Top of Data section

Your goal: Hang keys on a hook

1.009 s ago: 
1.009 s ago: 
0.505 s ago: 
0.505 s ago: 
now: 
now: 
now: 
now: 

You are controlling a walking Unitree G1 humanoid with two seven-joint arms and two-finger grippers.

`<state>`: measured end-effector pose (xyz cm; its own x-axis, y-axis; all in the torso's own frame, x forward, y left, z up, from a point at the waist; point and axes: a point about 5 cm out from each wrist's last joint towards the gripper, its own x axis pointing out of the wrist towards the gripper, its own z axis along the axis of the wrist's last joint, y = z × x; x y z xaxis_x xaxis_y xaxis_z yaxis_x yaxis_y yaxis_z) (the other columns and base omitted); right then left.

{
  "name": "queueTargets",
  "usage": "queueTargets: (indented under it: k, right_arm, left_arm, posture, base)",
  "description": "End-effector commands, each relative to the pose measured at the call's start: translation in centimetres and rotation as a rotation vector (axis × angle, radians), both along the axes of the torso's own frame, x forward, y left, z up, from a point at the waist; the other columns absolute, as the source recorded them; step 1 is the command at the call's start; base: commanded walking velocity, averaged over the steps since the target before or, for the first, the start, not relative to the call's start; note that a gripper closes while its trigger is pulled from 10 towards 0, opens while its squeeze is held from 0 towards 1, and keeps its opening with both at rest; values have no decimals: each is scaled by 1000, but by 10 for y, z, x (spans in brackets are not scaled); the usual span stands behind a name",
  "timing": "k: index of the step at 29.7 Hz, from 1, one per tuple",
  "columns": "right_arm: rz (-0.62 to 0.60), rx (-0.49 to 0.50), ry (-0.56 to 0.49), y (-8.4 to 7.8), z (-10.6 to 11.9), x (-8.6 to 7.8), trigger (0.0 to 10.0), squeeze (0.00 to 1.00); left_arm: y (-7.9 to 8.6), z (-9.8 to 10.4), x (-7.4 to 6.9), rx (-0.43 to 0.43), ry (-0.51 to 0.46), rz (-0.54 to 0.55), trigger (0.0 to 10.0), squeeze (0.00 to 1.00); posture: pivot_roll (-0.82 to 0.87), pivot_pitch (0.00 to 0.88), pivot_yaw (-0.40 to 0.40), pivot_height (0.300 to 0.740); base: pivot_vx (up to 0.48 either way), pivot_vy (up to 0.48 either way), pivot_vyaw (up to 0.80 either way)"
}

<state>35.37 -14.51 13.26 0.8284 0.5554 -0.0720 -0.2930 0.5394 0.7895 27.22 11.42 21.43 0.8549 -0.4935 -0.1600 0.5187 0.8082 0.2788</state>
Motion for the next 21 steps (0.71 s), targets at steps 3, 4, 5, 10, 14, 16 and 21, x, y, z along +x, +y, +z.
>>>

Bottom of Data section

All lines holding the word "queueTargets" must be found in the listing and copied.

* [Worked solution]:
  "name": "queueTargets",
  "usage": "queueTargets: (indented under it: k, right_arm, left_arm, posture, base)",

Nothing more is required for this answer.